## EXERCISE DIRECTIONS:
Exact copies of all the lines below are needed, without the pictures.

(Recorded data)

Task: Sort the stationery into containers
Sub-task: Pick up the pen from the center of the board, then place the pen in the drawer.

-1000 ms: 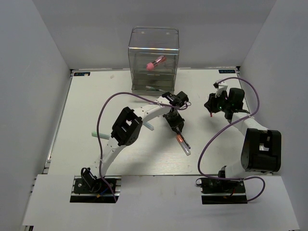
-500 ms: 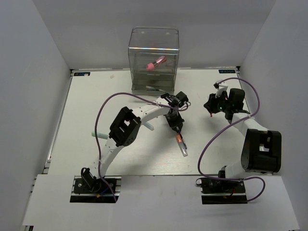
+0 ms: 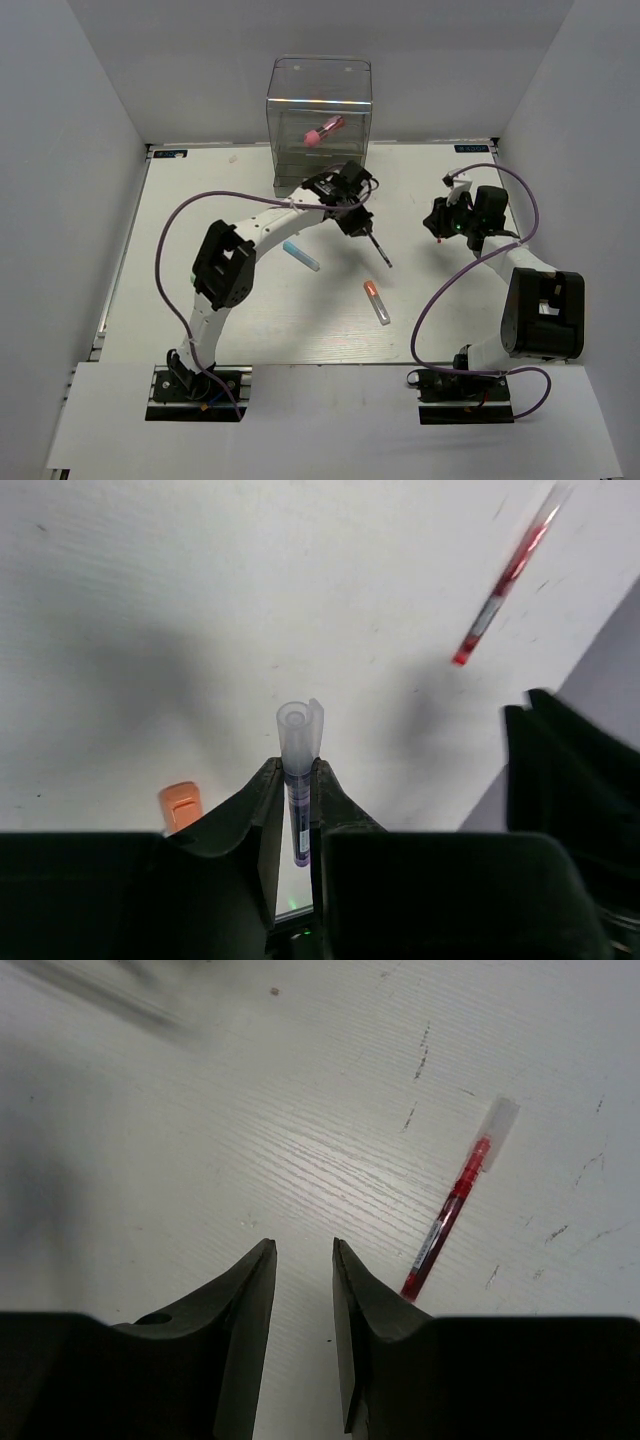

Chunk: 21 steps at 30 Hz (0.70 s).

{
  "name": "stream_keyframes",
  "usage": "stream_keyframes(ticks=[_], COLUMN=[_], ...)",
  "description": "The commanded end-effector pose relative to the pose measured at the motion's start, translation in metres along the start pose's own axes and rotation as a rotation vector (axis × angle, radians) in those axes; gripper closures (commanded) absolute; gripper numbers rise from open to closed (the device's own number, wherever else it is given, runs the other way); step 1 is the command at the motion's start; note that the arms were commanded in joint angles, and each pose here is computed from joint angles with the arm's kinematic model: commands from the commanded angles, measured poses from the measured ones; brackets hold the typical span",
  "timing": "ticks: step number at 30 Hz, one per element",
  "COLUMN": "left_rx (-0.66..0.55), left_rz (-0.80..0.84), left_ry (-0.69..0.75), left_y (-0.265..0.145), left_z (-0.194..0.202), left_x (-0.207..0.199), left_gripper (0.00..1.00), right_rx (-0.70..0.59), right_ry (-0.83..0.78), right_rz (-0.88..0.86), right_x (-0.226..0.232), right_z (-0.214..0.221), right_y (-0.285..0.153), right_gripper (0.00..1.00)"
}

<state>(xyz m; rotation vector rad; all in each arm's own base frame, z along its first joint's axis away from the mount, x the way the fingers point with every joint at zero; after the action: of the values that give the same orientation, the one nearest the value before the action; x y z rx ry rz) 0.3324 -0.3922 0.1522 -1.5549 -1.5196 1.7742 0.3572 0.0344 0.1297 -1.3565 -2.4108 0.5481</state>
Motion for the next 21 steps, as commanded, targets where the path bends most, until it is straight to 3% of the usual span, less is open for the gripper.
stream_keyframes(ticks=[1, 7, 14, 21], left_rx=[-0.121, -0.273, -0.349, -0.389], left_rz=[0.105, 0.241, 0.368, 0.373], left_ry=[-0.109, -0.321, -0.521, -0.682], left_y=[-0.043, -0.079, -0.094, -0.077], left_z=[-0.038, -0.097, -0.154, -0.191], left_x=[-0.016, -0.012, -0.005, 0.003], left_gripper=[1.00, 1.00, 1.00, 1.00], right_rx=[-0.035, -0.029, -0.029, -0.024], right_ry=[-0.033, -0.044, -0.053, -0.056], right_rz=[-0.002, 0.001, 0.001, 0.004], right_x=[0.001, 0.000, -0.002, -0.002], right_z=[-0.009, -0.009, -0.010, -0.009], right_y=[-0.007, -0.007, -0.006, -0.007], right_gripper=[0.64, 0.64, 0.64, 0.64])
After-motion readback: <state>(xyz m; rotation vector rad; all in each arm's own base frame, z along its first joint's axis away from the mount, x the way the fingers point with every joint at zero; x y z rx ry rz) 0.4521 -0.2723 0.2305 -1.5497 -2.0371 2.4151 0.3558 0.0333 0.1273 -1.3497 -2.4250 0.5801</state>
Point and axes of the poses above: each gripper's point midway between its finger pads, its own y axis out along the fingers, its own x axis along the line the jaws close on, z = x × y, the point moved 5 cm from there along -y, back along the fingers, and after that the axes turned 1 degree about -y, right-handed, at the moved point
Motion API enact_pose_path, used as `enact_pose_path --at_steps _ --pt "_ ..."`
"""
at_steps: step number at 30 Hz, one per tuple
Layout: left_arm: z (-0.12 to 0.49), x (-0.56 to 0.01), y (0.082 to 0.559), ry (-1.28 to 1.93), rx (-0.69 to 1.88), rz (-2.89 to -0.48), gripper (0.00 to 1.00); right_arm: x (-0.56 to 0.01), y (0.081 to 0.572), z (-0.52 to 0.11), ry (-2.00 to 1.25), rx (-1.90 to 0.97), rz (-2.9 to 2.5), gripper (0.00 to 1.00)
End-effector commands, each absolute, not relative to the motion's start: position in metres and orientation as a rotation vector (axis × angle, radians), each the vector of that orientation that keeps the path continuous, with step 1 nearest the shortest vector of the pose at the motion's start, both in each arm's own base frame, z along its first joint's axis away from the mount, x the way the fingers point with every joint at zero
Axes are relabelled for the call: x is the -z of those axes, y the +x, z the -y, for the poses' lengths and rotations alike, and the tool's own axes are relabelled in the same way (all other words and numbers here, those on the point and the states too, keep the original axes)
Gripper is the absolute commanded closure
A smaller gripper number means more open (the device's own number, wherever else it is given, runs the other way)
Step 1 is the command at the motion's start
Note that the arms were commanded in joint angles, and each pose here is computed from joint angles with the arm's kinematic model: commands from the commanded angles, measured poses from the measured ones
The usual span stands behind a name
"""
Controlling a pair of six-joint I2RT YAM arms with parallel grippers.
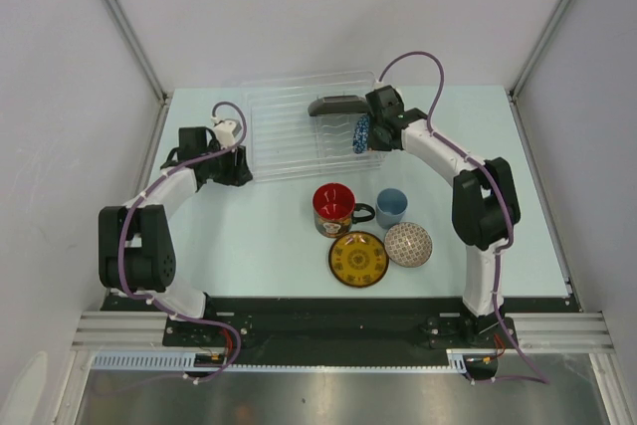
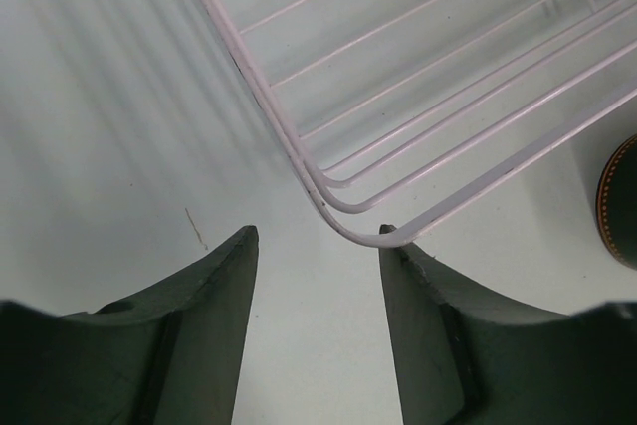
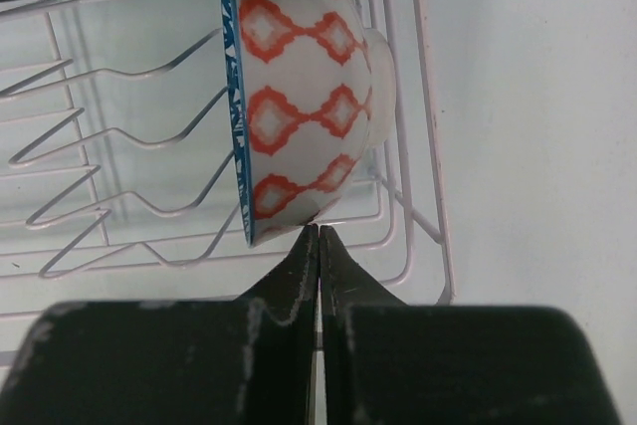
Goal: Load the mixed dishes into the dish rack
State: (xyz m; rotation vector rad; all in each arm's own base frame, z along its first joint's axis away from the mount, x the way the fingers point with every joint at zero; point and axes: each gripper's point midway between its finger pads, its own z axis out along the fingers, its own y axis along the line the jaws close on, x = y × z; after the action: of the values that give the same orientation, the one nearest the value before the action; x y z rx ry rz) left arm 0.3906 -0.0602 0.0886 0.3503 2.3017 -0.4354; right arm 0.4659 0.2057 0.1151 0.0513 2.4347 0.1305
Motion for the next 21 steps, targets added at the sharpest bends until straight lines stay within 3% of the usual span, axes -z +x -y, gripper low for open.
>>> enact_pose_path --at_steps 1,7,16,21 --pt "0.058 -0.095 0.386 0.479 0.393 -2.276 0.45 -0.117 0.485 -0.211 0.082 -0.181 -2.388 1.00" --pt "0.056 -0.079 0.367 0.614 0.381 -2.322 0.53 -0.120 0.495 -0.215 0.070 -0.194 -2.368 1.00" --pt "0.057 -0.073 0.355 0.694 0.405 -2.336 0.55 -0.128 0.514 -0.212 0.044 -0.121 -2.313 1.00" --pt "0.067 -0.114 0.359 0.637 0.470 -2.273 0.53 -0.132 0.515 -0.213 0.043 -0.115 -2.308 1.00"
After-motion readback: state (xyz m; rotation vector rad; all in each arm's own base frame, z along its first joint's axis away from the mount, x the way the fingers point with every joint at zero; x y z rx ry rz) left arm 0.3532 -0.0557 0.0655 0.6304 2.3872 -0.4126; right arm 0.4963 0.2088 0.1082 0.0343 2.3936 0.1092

## RESPONSE:
Task: Sort the stationery into containers
Sub-task: Pick up the pen from the center of the board, then place the pen in the drawer.

-1000 ms: 
-500 ms: 
+0 ms: 

Chunk: 21 steps at 30 Hz (0.70 s).

{
  "name": "stream_keyframes",
  "usage": "stream_keyframes(ticks=[_], COLUMN=[_], ...)",
  "description": "The commanded end-effector pose relative to the pose measured at the motion's start, translation in metres along the start pose's own axes and rotation as a rotation vector (axis × angle, radians) in those axes; gripper closures (commanded) absolute; gripper numbers rise from open to closed (the device's own number, wherever else it is given, runs the other way); step 1 is the command at the motion's start; note that the arms were commanded in joint angles, and each pose here is computed from joint angles with the arm's kinematic model: commands from the commanded angles, measured poses from the measured ones; brackets hold the typical span",
  "timing": "ticks: step number at 30 Hz, one per element",
  "COLUMN": "left_rx (-0.66..0.55), left_rz (-0.80..0.84), left_ry (-0.69..0.75), left_y (-0.265..0.145), left_z (-0.194..0.202), left_x (-0.207..0.199), left_gripper (0.00..1.00), right_rx (-0.70..0.59), right_ry (-0.83..0.78), right_rz (-0.88..0.86), right_x (-0.226..0.232), right_z (-0.214..0.221), right_y (-0.285..0.153), right_gripper (0.00..1.00)"
}

<state>(xyz m; rotation vector rad; all in each arm's own base frame, z along its first joint's axis away from the mount, x the way the fingers point with every joint at zero; after the action: of the values that give the same orientation, the one nearest the value before the action; x y z rx ry rz) 0.3324 -0.3922 0.1522 -1.5549 -1.5196 1.7742 0.3572 0.0344 0.1297 -1.3565 -2.4108 0.5481</state>
Motion for the next 21 steps, as commanded, targets where the path bends most, until it is straight to 3% of the usual span, less is open for the gripper.
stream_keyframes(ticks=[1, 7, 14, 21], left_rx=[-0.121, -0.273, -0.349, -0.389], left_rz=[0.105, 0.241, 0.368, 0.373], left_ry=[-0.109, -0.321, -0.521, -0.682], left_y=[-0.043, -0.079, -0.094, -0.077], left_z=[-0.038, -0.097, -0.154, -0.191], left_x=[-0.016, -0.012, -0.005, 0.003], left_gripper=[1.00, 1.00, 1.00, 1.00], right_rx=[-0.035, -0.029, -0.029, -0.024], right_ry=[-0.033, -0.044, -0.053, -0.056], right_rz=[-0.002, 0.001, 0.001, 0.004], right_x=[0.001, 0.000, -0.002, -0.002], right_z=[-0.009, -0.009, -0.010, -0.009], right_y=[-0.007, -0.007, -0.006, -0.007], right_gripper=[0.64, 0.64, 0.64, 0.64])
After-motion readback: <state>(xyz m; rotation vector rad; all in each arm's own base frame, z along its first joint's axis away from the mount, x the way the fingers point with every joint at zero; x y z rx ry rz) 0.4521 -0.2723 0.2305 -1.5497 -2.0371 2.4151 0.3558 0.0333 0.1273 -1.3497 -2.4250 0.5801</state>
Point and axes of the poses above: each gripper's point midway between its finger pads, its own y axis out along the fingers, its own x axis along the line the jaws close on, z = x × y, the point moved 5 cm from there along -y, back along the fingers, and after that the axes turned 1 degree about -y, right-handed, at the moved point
Motion API enact_pose_path, used as `enact_pose_path --at_steps _ --pt "_ ..."`
"""
at_steps: step number at 30 Hz, one per tuple
Layout: left_arm: z (-0.12 to 0.49), x (-0.56 to 0.01), y (0.082 to 0.559), ry (-1.28 to 1.93), rx (-0.69 to 1.88), rz (-2.89 to -0.48), gripper (0.00 to 1.00); right_arm: x (-0.56 to 0.01), y (0.081 to 0.572), z (-0.52 to 0.11), ry (-2.00 to 1.25), rx (-1.90 to 0.97), rz (-2.9 to 2.5), gripper (0.00 to 1.00)
End-effector commands, each absolute, not relative to the motion's start: position in metres and orientation as a rotation vector (axis × angle, radians), each the vector of that orientation that keeps the path continuous, with step 1 nearest the shortest vector of the pose at the motion's start, both in each arm's own base frame, z along its first joint's axis away from the mount, x the way the fingers point with every joint at zero
Axes are relabelled for the call: x is the -z of those axes, y the +x, z the -y, for the poses' lengths and rotations alike, and the tool's own axes are relabelled in the same way (all other words and numbers here, those on the point and the states too, keep the original axes)
Gripper is the absolute commanded closure
A smaller gripper number means more open (the device's own number, wherever else it is given, runs the other way)
Step 1 is the command at the motion's start
Note that the arms were commanded in joint angles, and each pose here is computed from joint angles with the arm's kinematic model: commands from the commanded angles, measured poses from the measured ones
The usual span stands behind a name
"""
Controlling a pair of six-joint I2RT YAM arms with parallel grippers.
Goal: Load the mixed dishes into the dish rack
State: (xyz m; rotation vector rad; all in each arm's own base frame, z along its first joint's axis away from the mount, x the way the fingers point with every joint at zero; point and axes: each gripper's point midway between its finger pads, its own z axis out along the fingers, its own y axis along the line the jaws close on, x = y × z; after the action: of the values that give the same orientation, the one nearest the value before the action; x y z rx ry rz) left arm 0.3906 -0.0602 0.0886 0.3503 2.3017 -0.4354; right arm 0.4659 0.2057 0.1151 0.0513 2.4347 0.1305
Motion for the next 21 steps, targets added at the sharpest bends until straight lines stay within 3% of the usual span, axes -z +x -y, gripper low for open.
>>> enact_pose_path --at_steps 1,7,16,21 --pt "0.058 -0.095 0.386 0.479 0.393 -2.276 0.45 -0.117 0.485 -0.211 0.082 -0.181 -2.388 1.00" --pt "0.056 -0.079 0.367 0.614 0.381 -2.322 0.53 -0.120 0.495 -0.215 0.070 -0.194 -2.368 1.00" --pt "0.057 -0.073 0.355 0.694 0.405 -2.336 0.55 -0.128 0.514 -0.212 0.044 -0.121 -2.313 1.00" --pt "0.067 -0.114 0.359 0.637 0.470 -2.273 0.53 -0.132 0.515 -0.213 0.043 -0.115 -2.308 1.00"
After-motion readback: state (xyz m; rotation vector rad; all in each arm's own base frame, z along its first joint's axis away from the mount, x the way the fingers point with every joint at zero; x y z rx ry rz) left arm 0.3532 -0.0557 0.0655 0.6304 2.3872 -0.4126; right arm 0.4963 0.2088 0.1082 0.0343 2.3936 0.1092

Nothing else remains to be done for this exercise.